● **Work order**: Pictures aside, write out every record exactly as it appears.

Source data

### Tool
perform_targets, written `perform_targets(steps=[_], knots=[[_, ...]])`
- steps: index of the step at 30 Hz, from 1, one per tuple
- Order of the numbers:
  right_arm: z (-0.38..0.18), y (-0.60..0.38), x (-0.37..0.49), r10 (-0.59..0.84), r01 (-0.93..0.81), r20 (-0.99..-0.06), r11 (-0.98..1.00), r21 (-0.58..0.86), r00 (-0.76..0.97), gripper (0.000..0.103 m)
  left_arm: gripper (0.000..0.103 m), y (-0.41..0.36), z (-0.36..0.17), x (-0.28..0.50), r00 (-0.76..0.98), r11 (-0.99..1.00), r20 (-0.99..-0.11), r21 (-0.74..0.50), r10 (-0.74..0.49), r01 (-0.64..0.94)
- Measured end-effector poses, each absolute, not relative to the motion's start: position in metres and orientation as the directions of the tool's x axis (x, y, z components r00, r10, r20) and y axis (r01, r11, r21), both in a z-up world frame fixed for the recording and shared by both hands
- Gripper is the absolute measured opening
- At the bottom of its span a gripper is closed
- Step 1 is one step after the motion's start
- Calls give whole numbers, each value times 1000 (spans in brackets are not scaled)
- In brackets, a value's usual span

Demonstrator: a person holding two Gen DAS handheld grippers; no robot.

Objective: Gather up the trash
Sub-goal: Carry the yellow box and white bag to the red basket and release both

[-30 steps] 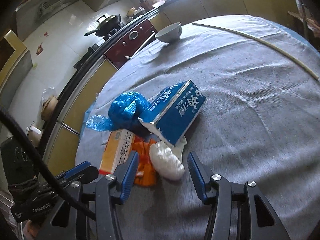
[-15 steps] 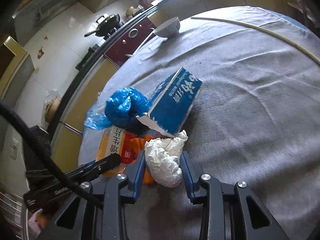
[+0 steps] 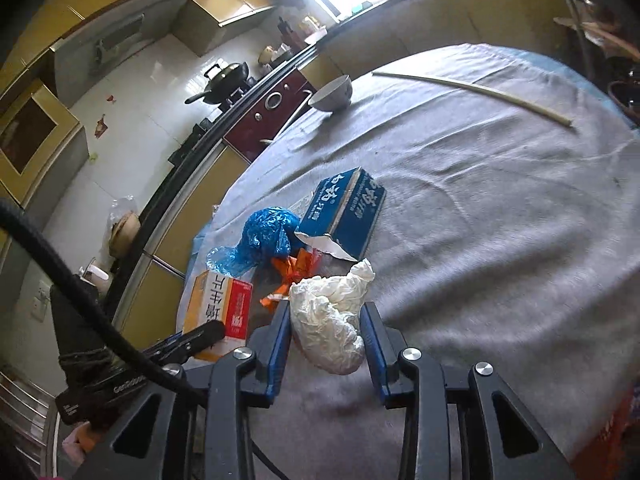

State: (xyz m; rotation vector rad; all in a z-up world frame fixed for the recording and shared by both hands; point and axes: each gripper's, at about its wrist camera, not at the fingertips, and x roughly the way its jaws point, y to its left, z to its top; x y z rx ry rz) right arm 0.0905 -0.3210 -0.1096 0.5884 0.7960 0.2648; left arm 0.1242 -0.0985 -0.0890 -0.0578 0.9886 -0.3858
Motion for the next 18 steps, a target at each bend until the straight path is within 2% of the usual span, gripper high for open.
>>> perform_targets(steps=[7, 18], knots=[[-101, -346, 53, 408, 7, -570, 809, 588, 713, 37, 47, -123, -76, 96, 503, 917, -788, -187, -354, 352], [-85, -376, 3, 360, 31, -528, 804, 594, 770, 37, 47, -171, -40, 48, 609, 900, -739, 8, -289, 436]])
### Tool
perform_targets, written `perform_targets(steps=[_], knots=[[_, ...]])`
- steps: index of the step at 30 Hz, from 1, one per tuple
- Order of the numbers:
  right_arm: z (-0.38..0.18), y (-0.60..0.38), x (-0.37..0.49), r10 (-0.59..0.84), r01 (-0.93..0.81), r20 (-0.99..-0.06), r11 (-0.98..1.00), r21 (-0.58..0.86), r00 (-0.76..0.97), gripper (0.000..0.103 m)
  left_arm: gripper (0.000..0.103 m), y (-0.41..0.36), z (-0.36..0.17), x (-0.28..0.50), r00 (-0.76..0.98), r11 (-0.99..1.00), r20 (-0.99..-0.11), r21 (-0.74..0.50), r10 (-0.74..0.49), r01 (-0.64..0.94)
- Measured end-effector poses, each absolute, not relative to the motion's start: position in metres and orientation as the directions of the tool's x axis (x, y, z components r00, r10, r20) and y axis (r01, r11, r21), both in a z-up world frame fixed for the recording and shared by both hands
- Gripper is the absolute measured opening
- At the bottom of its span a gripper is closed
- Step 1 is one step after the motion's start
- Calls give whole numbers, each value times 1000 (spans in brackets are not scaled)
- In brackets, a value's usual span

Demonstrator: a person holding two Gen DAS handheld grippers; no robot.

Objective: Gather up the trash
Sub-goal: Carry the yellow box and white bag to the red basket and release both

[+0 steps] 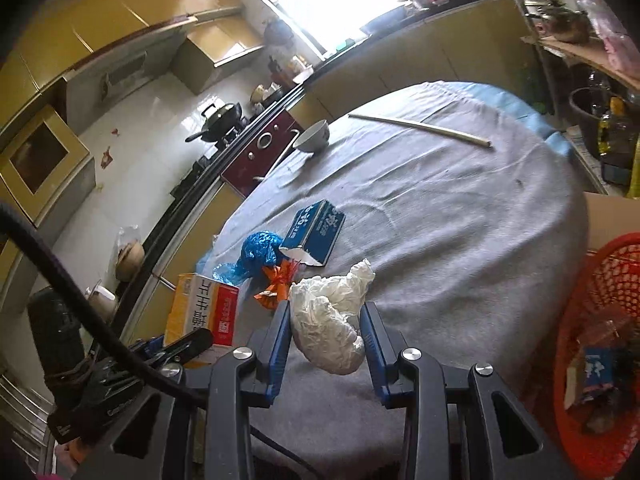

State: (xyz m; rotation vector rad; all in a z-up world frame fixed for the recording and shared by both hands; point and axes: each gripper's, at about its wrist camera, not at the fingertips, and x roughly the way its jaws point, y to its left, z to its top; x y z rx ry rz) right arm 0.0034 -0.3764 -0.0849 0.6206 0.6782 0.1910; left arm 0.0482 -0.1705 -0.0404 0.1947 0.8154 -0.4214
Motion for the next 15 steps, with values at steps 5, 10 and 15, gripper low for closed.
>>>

● **Problem solution**:
### Tool
perform_targets, written `perform_targets(steps=[_], knots=[[_, ...]])`
- steps: index of the step at 30 Hz, from 1, one per tuple
- Order of the numbers:
  right_arm: z (-0.38..0.18), y (-0.60..0.38), x (-0.37..0.49), r10 (-0.59..0.84), r01 (-0.93..0.81), r20 (-0.99..-0.06), r11 (-0.98..1.00), r21 (-0.58..0.86), r00 (-0.76..0.97), gripper (0.000..0.103 m)
  left_arm: gripper (0.000..0.103 m), y (-0.41..0.36), z (-0.36..0.17), x (-0.28..0.50), r00 (-0.76..0.98), r11 (-0.99..1.00), r20 (-0.99..-0.11), r21 (-0.74..0.50), r10 (-0.74..0.49), r01 (-0.64..0.94)
- Measured end-effector poses, each absolute, not relative to the motion's start: position in metres and orientation as the directions of the tool's x axis (x, y, z components r00, r10, r20) and y axis (r01, r11, r21), both in a z-up world frame fixed for the recording and shared by both hands
- Gripper is the absolute measured opening
- At the bottom of its span a gripper is closed
- Step 1 is one step after the motion's start
- Calls give whole numbers, each value times 1000 (spans in brackets are not scaled)
- In brackets, a value's usual span

Demonstrator: a person holding two Gen DAS handheld grippers; no robot.

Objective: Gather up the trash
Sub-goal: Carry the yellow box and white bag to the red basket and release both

[-30 steps] 
[-15 steps] 
[+0 steps] 

State: (xyz m; rotation vector rad; all in a z-up world frame fixed for the recording and shared by both hands; point and axes: each gripper's, at about its wrist camera, not at the fingertips, and x roughly the way its jaws point, y to its left, z to its top; x y z rx ry rz) right arm 0.0905 -0.3210 -0.1096 0.5884 0.7960 0.2648; left arm 0.1242 -0.0985 -0.0890 -0.0578 0.9886 -0.3858
Motion for the next 18 steps, a target at each bend until the straight path is within 2% of the usual span, gripper high for open.
>>> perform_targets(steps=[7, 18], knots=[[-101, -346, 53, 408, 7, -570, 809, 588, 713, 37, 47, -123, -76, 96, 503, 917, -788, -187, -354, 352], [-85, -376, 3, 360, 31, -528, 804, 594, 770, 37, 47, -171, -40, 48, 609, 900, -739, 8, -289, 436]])
### Tool
perform_targets, written `perform_targets(steps=[_], knots=[[_, ...]])`
- steps: index of the step at 30 Hz, from 1, one per tuple
- Order of the numbers:
  right_arm: z (-0.38..0.18), y (-0.60..0.38), x (-0.37..0.49), r10 (-0.59..0.84), r01 (-0.93..0.81), r20 (-0.99..-0.06), r11 (-0.98..1.00), r21 (-0.58..0.86), r00 (-0.76..0.97), gripper (0.000..0.103 m)
  left_arm: gripper (0.000..0.103 m), y (-0.41..0.36), z (-0.36..0.17), x (-0.28..0.50), r00 (-0.76..0.98), r11 (-0.99..1.00), r20 (-0.99..-0.11), r21 (-0.74..0.50), r10 (-0.74..0.49), r01 (-0.64..0.94)
- Measured end-effector poses, each absolute, not relative to the motion's start: position in metres and orientation as the directions of the tool's x axis (x, y, z components r00, r10, r20) and y axis (r01, r11, r21), both in a z-up world frame fixed for the recording and shared by both hands
- Gripper is the absolute measured opening
- At the bottom of its span a gripper is closed
- Step 1 is one step after the motion's start
- Calls give whole numbers, each value times 1000 (spans in brackets are not scaled)
- In brackets, a value's usual span

Demonstrator: a person holding two Gen DAS handheld grippers; no robot.

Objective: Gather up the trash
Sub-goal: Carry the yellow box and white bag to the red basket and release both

[+0 steps] 

State: (xyz m; rotation vector rad; all in a z-up world frame fixed for the recording and shared by both hands; point and axes: each gripper's, at about its wrist camera, not at the fingertips, and x roughly the way its jaws point, y to its left, z to its top; x y z rx ry rz) right arm 0.0034 -0.3764 -0.0849 0.6206 0.6782 0.1910; left arm 0.0482 -0.1705 -0.0404 0.1947 0.8154 -0.4214
Motion for the next 15 steps, with values at steps 5, 10 and 15, gripper low for closed.
>>>

No further answer is expected.